- [WHAT YOU NEED TO DO]: Pull out every line with the word "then" from the entries below.

(Items from a data source)
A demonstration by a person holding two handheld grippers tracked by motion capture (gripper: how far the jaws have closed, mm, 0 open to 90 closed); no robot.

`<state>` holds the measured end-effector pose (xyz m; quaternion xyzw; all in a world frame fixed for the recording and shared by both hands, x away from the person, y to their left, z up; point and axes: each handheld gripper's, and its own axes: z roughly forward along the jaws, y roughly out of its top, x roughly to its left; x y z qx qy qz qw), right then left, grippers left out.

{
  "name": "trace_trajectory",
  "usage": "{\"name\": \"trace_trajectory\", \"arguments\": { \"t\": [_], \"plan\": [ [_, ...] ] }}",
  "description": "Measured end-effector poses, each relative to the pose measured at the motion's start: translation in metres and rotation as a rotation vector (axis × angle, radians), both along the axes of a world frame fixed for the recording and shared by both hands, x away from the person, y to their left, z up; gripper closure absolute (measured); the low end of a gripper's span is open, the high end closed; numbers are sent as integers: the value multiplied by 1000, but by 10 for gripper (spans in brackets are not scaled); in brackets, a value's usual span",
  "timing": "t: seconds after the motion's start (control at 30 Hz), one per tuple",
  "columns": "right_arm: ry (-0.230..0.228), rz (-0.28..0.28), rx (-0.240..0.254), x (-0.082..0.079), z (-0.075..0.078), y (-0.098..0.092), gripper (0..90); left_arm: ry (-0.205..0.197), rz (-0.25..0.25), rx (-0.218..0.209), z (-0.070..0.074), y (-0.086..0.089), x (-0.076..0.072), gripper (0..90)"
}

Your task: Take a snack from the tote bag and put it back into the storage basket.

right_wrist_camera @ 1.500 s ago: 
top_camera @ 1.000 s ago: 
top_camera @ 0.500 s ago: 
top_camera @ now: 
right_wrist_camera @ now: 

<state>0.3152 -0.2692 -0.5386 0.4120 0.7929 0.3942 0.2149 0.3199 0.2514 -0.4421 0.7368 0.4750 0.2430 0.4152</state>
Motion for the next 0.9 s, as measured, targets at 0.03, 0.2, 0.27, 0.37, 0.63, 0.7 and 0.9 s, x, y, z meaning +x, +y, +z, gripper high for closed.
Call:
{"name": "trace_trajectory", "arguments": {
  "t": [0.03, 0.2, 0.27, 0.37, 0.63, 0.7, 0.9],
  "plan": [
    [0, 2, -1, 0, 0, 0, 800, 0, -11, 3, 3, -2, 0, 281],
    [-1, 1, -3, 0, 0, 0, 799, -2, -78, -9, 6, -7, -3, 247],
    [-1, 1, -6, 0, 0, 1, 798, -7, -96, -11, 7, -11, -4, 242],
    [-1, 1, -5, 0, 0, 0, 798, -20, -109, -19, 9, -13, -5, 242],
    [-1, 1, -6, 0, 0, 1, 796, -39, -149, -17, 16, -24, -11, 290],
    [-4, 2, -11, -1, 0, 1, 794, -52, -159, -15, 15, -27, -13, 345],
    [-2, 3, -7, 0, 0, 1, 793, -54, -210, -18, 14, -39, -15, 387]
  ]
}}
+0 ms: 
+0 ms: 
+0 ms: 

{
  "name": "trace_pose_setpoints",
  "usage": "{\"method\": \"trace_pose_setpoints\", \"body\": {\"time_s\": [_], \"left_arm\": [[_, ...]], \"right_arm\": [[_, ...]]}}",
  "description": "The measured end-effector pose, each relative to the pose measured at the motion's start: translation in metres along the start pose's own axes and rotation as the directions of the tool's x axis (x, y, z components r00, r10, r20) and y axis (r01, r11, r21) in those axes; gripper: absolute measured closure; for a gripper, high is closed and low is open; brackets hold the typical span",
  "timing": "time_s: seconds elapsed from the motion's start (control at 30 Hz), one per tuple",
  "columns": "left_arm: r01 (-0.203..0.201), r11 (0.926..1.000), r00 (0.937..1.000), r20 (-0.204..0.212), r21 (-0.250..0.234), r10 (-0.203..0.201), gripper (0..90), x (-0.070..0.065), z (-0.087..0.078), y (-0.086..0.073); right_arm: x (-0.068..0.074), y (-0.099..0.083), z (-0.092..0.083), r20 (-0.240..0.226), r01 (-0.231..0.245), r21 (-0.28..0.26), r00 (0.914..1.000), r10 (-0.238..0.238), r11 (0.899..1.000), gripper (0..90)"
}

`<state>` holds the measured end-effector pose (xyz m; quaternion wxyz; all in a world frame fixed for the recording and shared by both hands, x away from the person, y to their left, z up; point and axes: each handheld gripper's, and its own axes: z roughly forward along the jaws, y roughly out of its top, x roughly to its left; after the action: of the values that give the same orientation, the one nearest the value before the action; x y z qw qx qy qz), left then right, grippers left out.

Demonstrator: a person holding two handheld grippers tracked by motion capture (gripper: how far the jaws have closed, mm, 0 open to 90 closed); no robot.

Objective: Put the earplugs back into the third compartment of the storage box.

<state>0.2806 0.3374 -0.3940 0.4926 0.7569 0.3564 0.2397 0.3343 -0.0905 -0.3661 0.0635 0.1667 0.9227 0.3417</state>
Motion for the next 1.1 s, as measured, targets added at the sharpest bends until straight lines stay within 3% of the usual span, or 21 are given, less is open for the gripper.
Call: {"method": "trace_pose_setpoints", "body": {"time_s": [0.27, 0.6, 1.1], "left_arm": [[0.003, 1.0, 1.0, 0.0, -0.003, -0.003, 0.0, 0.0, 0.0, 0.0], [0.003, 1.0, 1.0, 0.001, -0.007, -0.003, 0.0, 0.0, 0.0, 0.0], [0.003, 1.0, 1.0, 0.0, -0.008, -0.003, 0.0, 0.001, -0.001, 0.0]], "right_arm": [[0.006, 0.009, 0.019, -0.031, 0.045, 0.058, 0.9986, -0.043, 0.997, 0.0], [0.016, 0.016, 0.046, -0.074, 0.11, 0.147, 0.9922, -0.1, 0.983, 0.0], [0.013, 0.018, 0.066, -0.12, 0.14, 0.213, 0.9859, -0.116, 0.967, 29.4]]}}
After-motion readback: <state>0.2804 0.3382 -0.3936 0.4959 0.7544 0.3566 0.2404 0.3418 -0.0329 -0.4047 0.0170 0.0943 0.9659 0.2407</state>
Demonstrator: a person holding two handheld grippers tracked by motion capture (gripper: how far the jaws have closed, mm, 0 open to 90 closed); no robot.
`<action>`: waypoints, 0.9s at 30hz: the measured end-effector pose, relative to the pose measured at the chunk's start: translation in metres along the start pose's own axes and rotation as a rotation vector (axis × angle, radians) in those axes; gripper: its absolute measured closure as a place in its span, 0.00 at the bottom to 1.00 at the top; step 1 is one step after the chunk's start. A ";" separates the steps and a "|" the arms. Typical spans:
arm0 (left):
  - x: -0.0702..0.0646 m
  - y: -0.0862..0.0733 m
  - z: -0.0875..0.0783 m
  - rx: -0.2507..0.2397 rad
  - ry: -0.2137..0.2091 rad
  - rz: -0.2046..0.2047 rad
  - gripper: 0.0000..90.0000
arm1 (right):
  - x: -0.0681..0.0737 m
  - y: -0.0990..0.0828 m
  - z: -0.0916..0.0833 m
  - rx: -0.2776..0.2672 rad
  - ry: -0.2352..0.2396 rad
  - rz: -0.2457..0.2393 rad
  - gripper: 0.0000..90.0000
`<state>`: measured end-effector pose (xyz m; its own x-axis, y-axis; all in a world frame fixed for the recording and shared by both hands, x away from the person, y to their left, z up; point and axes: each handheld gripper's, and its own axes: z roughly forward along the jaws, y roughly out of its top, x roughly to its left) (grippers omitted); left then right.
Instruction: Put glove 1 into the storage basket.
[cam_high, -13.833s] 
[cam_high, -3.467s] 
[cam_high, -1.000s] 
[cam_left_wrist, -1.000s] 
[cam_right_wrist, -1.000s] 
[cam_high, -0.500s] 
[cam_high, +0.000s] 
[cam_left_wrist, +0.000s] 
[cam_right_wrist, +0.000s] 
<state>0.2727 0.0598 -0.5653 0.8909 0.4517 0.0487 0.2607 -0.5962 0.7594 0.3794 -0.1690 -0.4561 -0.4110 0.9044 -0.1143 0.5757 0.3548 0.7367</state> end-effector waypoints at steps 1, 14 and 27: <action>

- [RESULT OF THE EXERCISE]:
`<state>` holds the measured end-effector pose (xyz m; quaternion xyzw; all in a world frame fixed for the recording and shared by both hands, x away from the person, y to their left, z up; point and axes: each handheld gripper's, and its own axes: z roughly forward along the jaws, y roughly out of its top, x roughly to its left; x y z qx qy qz qw), right then left, grippers left out.
`<state>` holds the measured end-effector pose (xyz m; quaternion wxyz; all in a world frame fixed for the recording and shared by both hands, x away from the person, y to their left, z up; point and axes: each handheld gripper's, and its own axes: z roughly forward along the jaws, y roughly out of its top, x roughly to its left; after the action: of the values that give the same orientation, the one nearest the value before the action; x y z qw qx qy qz), left then right, grippers left out.
`<state>`: measured end-effector pose (xyz m; its own x-axis, y-axis; all in a world frame fixed for the recording and shared by both hands, x away from the person, y to their left, z up; point and axes: each handheld gripper's, and its own axes: z roughly forward along the jaws, y roughly out of its top, x roughly to its left) (grippers omitted); left then right.

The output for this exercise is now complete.